Masyarakat Bali percaya pemakaian kain poleng pada pepohonan adalah bentuk penghormatan manusia pada penciptaNya, penghormatan ini ada, karena pohon yang telah diciptakan Tuhan memberikan banyak manfaat seperti oksigen, maupun sumber makanan untuk makhluk hidup lainnya, mereka percaya bahwa pohon memiliki energi yang dapat dirasakan manusia, jadi kain poleng dimaknai sebagai keselarasan dengan ajaran Tri Murti yakni putih yang melambangkan Dewa Siwa sebagai pelebur dan hitam melambangkan Dewa Wisnu sebagai pemelihara, keduanya dapat diartikan bahwa manusia harus menjaga keseimbangan agar hidup damai dan harmonis terutama menjaga keseimbangan dengan alamnya.
Agung Widara salah seorang pecinta alam dari Girigahana Indonesia mengatakan pada wartawan ( 21/11/2024 ) bahwa dirinya sebagai seorang pecinta alam tentunya sangat menyayangkan tindakan dari oknum oknum tak bertanggung jawab tersebut, satu sisi mungkin karena faktor pendanaan yang minim, kemudian menggunakan media promosi yang minimalis, namun dalam hal ini juga tidak berarti kemudian menghalalkan segala cara, bahkan pohon yang tidak punya salah apa apa kemudian jadi sasaran vandalism visual kayak gitu, mentang mentang pohon tak bisa bicara kemudian di kriminalisasi dan ditindas sedemikian rupa hanya untuk kepentingan sesaat, bayangkan coba bila pohon pohon tersebut kemudian mati karena paku paku yang berkarat di kiri kanan badannya, kita saja ketika menginjak pecahan kaca bisa tetanus, apalagi pohon yang di tusuk pakai paku berkarat, terus menerus, semestinya ini menjadi tanggung jawab semua pihak, untuk saling menjaga dan mengawasi agar hal hal seperti itu tidak terus berulang.

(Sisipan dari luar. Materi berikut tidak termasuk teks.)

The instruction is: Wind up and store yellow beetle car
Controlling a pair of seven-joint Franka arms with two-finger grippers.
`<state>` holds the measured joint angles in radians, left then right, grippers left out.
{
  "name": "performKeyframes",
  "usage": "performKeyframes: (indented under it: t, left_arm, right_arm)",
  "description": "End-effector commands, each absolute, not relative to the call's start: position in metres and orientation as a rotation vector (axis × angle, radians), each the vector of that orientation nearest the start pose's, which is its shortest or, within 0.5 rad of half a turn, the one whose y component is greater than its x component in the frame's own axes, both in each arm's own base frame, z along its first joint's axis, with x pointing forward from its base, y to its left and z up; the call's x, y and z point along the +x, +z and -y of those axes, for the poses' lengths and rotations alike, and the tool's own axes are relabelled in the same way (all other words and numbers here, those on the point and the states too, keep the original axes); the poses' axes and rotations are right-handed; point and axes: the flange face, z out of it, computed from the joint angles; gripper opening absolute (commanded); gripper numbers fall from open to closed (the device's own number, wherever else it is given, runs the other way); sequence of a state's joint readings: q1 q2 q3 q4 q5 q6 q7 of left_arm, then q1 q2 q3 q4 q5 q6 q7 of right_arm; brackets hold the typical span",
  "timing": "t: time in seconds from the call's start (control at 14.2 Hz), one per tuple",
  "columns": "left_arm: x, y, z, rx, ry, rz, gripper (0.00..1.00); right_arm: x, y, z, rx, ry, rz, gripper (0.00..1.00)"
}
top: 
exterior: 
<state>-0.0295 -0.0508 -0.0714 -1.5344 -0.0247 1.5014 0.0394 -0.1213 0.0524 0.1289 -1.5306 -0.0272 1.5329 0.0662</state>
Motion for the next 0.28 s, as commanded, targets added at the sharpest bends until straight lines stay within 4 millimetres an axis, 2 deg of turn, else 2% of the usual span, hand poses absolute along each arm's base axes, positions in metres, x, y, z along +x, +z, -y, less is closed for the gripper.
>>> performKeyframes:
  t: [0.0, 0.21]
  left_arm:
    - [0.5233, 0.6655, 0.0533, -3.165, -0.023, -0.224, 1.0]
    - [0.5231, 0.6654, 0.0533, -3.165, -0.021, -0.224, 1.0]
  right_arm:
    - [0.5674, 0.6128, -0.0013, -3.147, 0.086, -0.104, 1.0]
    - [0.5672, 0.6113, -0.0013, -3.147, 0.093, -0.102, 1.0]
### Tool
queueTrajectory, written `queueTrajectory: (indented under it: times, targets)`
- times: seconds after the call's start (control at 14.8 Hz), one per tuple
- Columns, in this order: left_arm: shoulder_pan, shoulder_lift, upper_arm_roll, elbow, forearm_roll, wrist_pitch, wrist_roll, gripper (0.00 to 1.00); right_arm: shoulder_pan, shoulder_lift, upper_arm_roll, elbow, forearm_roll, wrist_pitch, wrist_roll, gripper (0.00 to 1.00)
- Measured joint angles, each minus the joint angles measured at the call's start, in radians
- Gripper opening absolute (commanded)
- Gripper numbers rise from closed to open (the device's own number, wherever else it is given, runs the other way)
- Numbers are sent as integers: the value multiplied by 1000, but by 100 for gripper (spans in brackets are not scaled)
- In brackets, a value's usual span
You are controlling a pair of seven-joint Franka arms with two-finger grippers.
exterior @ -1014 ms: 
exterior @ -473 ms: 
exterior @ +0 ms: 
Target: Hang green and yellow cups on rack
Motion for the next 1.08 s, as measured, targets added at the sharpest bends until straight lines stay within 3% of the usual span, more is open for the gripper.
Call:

Paling dekat ya Pemerintahan Desa, dalam hal ini struktur pemerintahan paling bawah kan dia punya kewenangan untuk membuat kebijakan, dan memberikan sanksi yang tegas bilamana di daerahnya terjadi hal semacam itu, namun ya kembali lagi pada person to personnya juga apakah kemudian dia berani meluruskan apa yang salah atau tidak, kemudian disamping itu juga semestinya ini bisa menjadi fokus komunitas para pecinta alam dimanapun, jangan hanya sibuk mencintai alam namun lupa buat merawat dan menjaganya, tugas kalian juga awak media nih buat memberikan edukasi terkait hal ini, sebab pelopor Hari Pohon ini juga adalah seorang jurnalis loh, makanya media harus ikut mengambil peran bersama juga semua pihak untuk bisa membangkitkan kesadaran pada warga pungkasnya.
Di lain sisi, Tri Prasongko Putro Ketua Rt 02 Rw 09 Gabahan Delanggu, mengatakan kalau di daerahnya ada oknum maupun dari partai apapun yang sengaja memasang APK di pohon pohon sekitar area desanya, maka tak segan segan akan saya tegur dan laporkan, sebab ini bukan hanya persoalan lingkungan hidup, namun juga telah membuat gaduh di masyarakat, jadi kalau sudah sampai ranah menggangu kenyamanan warga, maka meskipun saya hanya sebagai Ketua Rt tidak akan segan segan untuk menindak, apalagi bilamana oknum tersebut adalah warga saya sendiri, bakalan tak ajak ngopi seharian mas sembari saya kasih ceramah tuturnya pada wartawan, ( 20/11/2024 ) di sela sela kesibukannya memberikan pengarahan pada warga terkait ketahanan pangan lokal.
Kita dari masyarakat arus bawah atau rakyat kecil hanya bisa berusaha, untuk kemudian apakah bisa mendapat feedback dan follow up dari pemerintah setempat, ya kita kembalikan pada semua yang berwenang mengambil keputusan, setidaknya upaya upaya buat penanaman dan reboisasi hutan hutan gundul, serta daerah gersang, selayaknya terus kita galakkan, mengantisipasi hal hal yang tidak kita inginkan, bencana, pun juga beragam faktor dan dampak lingkungan lainnya, bagi masyarakat yang mengetahui bilamana ada oknum oknum yang melanggar ketentuan hukum, semestinya ikut mengabarkan pada Dinas Dinas terkait baik Dinas Lingkungan Hidup, Kehutanan, Dinas Tata Ruang Kota, Pertanian, Bawaslu, Satpol PP, serta lainnya, guna menindak lanjuti laporan tersebut.